Naquele ano foi anunciado que o município de Tabatinga foi incluído no programa do Governo Federal ‘Mulher: Viver sem Violência’, e seria contemplado com um Centro de Atendimento à Mulher, no qual receberá o nome de Lana Micol, radialista e coordenadora da Rádio Nacional do Alto Solimões, em Tabatinga, assassinada no dia 26 de maio de 2013.

Esteve presente na época, a coordenadora-geral de Fortalecimento da Rede de Atendimento da Secretaria de Enfrentamento à Violência Contras as Mulheres do Governo Federal, Fernanda Papa, que destacou que já existia um local para construção do centro na cidade.

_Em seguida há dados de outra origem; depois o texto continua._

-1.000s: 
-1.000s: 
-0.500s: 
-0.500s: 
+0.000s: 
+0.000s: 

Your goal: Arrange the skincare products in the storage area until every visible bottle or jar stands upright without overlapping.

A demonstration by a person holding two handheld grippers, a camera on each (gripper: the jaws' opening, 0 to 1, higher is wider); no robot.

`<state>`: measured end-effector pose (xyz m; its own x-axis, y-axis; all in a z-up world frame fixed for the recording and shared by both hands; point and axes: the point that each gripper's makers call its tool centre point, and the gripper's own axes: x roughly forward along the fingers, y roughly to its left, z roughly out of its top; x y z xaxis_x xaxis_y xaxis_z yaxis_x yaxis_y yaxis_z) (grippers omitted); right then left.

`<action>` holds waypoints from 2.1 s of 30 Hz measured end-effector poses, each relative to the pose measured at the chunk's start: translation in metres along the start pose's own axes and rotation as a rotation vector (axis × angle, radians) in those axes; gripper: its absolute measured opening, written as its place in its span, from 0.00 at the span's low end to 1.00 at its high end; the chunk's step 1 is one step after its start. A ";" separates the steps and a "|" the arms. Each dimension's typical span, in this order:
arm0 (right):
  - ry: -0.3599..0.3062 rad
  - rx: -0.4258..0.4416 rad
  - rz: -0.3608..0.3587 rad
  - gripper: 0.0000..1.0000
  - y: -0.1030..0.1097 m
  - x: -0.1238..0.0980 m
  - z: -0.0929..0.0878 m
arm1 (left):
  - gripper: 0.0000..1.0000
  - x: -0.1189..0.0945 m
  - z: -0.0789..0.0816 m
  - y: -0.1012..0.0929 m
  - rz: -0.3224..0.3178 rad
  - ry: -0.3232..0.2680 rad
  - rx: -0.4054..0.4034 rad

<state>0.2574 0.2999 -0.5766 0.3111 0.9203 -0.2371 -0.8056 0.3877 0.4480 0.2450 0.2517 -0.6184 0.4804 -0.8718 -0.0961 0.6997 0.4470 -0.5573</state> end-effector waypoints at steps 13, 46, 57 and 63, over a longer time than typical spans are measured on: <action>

“Aqui em Tabatinga, nós esperamos que seja em um lugar bem centralizado, provavelmente próximo à Avenida da Amizade, em terreno que pertence à União para facilitar a agilidade na construção dessa obra”.

A secretária de Políticas para as Mulheres do Estado do Amazonas, Keith Bentes, ressaltou o combate à violência contras as mulheres amazonenses e cobrou providências no caso Lana Micol.

“Nós entendemos que a violência é um mal que precisa ser combatido com o esforço de todos, do governo, da sociedade civil, da sociedade organizada, das famílias. No caso aqui, nós viemos homenagear a Lana Micol, lembrar que a situação dela ainda não foi efetivamente levada à Justiça, ainda não houve condenação, o caso ainda está aberto e isso é uma ferida aberta que precisa de uma resposta do estado”.

Que esteve também no evento em 2015 foi apresentadora do programa Viva Maria, da Rádio Nacional da Amazônia, Mara Régia, que disse que a importância da reunião foi selar compromissos entre as autoridades presentes no evento.

“Selamos aqui um compromisso muito importante no enfrentamento à violência contra a mulher, no enfrentamento desse silêncio que acaba sendo cúmplice de toda essa situação de indigência”.

Durante o encontro, foi feita uma homenagem à radialista Lana Micol. O clima era de emoção quando o pai de Lana Micol, o empresário Moisés Cirino Fonseca, se pronunciou, falando sobre a importância da reunião e da esperança de que o caso de sua filha não fique impune.

Passado mais de cinco anos, a Empresa Brasil de Comunicação não falou mais sobre o projeto que até agora não saiu do papel. O site aguarda posicionamento da empresa em relação ao assunto.